One method of managing gaseous fuel mixing generally and a method for promoting combustion to adjust for the variations in the properties of the fuel (low quality fuel), intake charge (EGR levels) is to take advantage of the compressibility of the gaseous fuel. The compressibility of a gaseous fuel can be used to enhance combustion by enhancing mixing. As an additional benefit, the compressibility of gaseous fuels has also been found to extend the power range of gaseous-fuelled engines. While pressurizing gaseous fuels has been used previously-generally to force gaseous fuel into a combustion chamber (thereby utilizing the compressibility of the gaseous fuel), prior art has taught away from using a range of pressures take advantage of the compressibility of gases in order to promote combustion. By way of example, see Miyake M., et al., “The development of high output, highly efficient gas burning diesel engines”, CIMAC, 1983. Generally, injection pressure (and consequently compressibility of the gaseous fuel) has been driven by the need to force gas into the combustion chamber at full load (see U.S. Pat.

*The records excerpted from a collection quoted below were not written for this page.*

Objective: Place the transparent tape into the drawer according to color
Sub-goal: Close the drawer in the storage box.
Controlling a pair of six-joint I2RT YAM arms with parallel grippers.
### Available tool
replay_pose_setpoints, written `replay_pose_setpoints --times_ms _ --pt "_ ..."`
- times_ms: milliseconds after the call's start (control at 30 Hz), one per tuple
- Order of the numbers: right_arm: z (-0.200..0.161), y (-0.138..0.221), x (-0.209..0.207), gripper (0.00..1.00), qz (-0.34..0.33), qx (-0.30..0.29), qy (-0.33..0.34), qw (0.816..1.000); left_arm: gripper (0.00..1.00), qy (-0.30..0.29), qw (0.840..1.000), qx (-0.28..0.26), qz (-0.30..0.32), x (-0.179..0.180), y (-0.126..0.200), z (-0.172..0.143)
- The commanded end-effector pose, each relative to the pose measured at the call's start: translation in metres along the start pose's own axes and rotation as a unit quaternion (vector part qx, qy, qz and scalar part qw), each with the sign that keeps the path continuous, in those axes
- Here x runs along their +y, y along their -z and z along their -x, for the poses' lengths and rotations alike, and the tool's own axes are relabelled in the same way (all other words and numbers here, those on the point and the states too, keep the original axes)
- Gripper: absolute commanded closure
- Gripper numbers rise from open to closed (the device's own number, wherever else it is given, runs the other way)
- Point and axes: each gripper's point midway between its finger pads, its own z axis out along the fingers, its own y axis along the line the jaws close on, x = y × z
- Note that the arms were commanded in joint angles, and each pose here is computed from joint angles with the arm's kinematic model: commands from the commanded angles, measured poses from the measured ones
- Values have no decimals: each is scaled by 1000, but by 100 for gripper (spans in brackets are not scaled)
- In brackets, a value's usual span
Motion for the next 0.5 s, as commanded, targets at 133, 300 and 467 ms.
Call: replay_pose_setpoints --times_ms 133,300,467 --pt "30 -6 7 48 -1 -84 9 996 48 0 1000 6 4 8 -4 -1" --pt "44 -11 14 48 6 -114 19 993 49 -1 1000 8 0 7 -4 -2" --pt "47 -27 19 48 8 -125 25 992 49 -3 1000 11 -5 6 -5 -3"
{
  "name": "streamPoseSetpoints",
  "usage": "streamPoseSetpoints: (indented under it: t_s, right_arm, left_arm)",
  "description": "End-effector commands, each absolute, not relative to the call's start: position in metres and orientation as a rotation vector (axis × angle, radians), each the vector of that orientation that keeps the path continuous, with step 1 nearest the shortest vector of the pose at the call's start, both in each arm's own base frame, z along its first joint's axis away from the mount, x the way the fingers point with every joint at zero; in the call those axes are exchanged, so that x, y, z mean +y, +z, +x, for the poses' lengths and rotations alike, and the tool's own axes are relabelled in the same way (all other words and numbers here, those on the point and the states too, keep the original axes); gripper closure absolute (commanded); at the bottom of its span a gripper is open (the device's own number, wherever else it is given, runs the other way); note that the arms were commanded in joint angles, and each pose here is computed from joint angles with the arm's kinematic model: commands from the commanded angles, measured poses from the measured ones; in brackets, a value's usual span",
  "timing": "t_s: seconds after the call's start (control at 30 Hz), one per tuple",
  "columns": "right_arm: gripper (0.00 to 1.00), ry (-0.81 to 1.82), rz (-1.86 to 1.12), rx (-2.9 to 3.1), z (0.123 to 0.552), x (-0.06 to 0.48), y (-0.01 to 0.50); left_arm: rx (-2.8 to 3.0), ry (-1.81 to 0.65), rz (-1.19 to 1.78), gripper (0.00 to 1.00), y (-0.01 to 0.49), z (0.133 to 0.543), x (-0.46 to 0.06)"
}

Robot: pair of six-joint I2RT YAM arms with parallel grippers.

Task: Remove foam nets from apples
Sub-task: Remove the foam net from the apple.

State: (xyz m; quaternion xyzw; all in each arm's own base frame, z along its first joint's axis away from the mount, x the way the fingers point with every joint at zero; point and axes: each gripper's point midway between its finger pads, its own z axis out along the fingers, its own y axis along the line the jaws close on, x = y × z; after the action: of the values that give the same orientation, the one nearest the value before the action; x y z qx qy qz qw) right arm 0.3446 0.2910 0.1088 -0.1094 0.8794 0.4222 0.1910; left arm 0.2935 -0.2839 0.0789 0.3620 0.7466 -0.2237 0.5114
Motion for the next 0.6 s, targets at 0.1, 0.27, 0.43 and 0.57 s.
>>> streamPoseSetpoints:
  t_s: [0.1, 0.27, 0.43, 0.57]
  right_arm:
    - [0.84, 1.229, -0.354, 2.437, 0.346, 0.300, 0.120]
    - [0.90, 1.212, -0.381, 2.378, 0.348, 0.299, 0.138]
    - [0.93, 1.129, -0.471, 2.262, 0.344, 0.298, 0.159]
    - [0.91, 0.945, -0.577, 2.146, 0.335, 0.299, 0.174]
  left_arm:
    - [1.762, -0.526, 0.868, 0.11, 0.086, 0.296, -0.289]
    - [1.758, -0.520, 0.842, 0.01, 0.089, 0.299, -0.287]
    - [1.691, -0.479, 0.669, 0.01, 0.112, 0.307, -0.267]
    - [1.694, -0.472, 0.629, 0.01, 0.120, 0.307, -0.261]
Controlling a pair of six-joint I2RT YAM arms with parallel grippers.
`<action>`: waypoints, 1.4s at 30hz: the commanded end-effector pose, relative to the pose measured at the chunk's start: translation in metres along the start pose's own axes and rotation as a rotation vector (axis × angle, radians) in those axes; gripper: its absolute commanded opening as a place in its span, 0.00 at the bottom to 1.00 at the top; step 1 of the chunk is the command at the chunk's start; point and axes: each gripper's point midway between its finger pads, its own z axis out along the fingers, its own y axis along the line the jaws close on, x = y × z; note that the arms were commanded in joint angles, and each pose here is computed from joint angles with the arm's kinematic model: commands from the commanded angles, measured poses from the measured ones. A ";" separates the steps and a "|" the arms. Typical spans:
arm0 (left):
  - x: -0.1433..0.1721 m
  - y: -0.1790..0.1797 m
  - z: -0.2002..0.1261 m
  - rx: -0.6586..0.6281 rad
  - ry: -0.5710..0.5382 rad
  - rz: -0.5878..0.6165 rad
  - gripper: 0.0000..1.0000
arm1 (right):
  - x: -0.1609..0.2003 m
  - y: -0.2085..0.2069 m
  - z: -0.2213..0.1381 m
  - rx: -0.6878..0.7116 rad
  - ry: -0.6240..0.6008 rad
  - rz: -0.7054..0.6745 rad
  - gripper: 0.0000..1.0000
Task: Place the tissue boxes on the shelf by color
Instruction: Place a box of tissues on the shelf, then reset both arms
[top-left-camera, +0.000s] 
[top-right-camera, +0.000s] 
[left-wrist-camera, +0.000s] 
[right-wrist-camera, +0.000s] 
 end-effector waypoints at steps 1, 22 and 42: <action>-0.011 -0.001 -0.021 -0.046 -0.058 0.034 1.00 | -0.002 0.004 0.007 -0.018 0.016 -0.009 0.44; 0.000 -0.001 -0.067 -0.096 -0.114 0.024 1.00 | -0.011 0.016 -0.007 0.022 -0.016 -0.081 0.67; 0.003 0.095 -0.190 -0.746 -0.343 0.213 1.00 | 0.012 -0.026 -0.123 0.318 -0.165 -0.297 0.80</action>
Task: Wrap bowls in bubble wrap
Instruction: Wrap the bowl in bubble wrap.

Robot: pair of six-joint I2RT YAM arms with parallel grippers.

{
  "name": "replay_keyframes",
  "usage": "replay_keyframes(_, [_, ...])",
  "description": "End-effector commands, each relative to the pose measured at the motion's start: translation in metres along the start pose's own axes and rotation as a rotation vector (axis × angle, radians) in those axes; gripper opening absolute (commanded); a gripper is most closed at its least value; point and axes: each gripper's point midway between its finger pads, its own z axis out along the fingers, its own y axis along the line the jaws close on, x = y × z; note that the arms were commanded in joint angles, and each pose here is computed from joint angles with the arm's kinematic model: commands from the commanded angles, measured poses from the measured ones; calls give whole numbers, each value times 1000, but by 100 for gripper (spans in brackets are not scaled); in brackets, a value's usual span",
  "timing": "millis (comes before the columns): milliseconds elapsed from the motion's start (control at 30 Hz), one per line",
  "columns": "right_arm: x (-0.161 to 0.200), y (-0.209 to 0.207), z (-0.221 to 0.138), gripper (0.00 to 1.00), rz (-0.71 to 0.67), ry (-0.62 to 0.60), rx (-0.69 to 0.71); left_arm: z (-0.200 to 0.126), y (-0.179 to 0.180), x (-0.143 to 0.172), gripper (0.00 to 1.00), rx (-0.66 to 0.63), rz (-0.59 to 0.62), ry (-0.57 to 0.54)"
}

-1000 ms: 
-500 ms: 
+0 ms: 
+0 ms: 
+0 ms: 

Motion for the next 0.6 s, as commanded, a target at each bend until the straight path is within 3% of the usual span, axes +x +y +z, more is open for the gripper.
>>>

No. 5,771,857, column 4, line 39).
U.S. Pat. No. 6,708,905 recognizes the benefits of gaseous fuel compressibility under limited circumstance. The disclosure provides for an injector nozzle design for taking advantage of gaseous fuel compressibility at low pressures to deliver a supersonic gaseous fuel flow at the exit of the injector nozzle into a combustion chamber to promote shock wave turbulence of the gaseous fuel in the combustion chamber. The disclosed injector nozzle design provides for such fuel flow at relatively low pressures. The drawback of the design is, in general, the sought supersonic flow within the combustion chamber is dependent on the cylinder pressure which varies throughout the engine map. The injector design can only take advantage of shock wave turbulence of a supersonic flow over a discrete range of the engine map.
Similarly, Tice J. K., et al., “Field Test and Development of a Low-Cost Mechanically Actuated, Enhanced Mixing System for Emissions Reduction”, Gas Machinery Conference (October, 2003: Salt Lake City), discusses supersonic gaseous fuel flow delivered by low pressure injector nozzle designs similar to those discussed in U.S. Pat. No. 6,708,905. As noted above, however, such an injector has limited application. Moreover, this publication teaches away from a high-pressure injection of gaseous fuel as undesirable for the reason that this art is directed at providing for a method of creating a homogeneous mixture of fuel and air for a spark ignited engine. There is no discussion of appropriate techniques for high pressure directly injected gaseous-fuelled engine designs that take advantage of the efficiencies found in diesel/compression ignition engines.
In the present technique, a gaseous fuel is introduced that utilizes the high pressure direct injection of gaseous fuel and the compressibility of the gaseous fuel to promote combustion over the range of the engine map resulting in enhanced power and compensating for poor fuel quality in gaseous-fuelled direct injection internal combustion engines.